**WORK TO BE COMPLETED:**
Copy out each line of the data holding "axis".

**DATA SECTION:**

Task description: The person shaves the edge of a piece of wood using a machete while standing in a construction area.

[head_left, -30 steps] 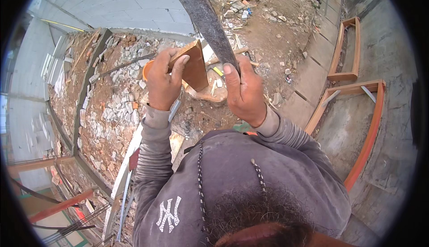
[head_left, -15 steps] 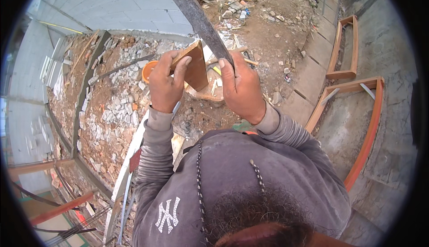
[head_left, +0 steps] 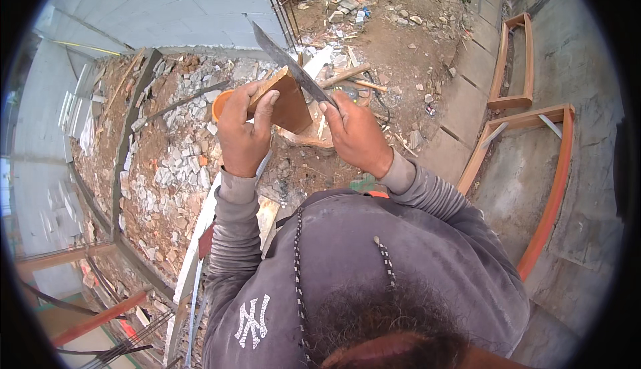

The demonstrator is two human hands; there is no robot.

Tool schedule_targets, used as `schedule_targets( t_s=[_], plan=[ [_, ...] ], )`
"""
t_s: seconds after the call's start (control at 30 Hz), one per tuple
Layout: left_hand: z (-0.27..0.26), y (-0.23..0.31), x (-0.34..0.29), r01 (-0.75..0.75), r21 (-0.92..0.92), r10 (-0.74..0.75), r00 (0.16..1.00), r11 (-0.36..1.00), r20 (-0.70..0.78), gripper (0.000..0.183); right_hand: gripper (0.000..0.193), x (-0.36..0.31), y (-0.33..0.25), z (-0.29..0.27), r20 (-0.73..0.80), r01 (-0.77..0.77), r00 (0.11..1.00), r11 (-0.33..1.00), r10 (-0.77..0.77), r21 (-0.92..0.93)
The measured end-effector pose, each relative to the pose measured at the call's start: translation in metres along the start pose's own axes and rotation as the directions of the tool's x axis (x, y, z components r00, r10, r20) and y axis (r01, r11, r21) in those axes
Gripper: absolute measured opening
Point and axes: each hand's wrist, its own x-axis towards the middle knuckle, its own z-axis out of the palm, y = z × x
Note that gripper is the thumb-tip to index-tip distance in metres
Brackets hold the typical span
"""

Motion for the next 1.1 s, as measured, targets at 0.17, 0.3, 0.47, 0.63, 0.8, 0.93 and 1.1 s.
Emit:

**ANSWER:**
The measured end-effector pose, each relative to the pose measured at the call's start: translation in metres along the start pose's own axes and rotation as the directions of the tool's x axis (x, y, z components r00, r10, r20) and y axis (r01, r11, r21) in those axes
Point and axes: each hand's wrist, its own x-axis towards the middle knuckle, its own z-axis out of the palm, y = z × x

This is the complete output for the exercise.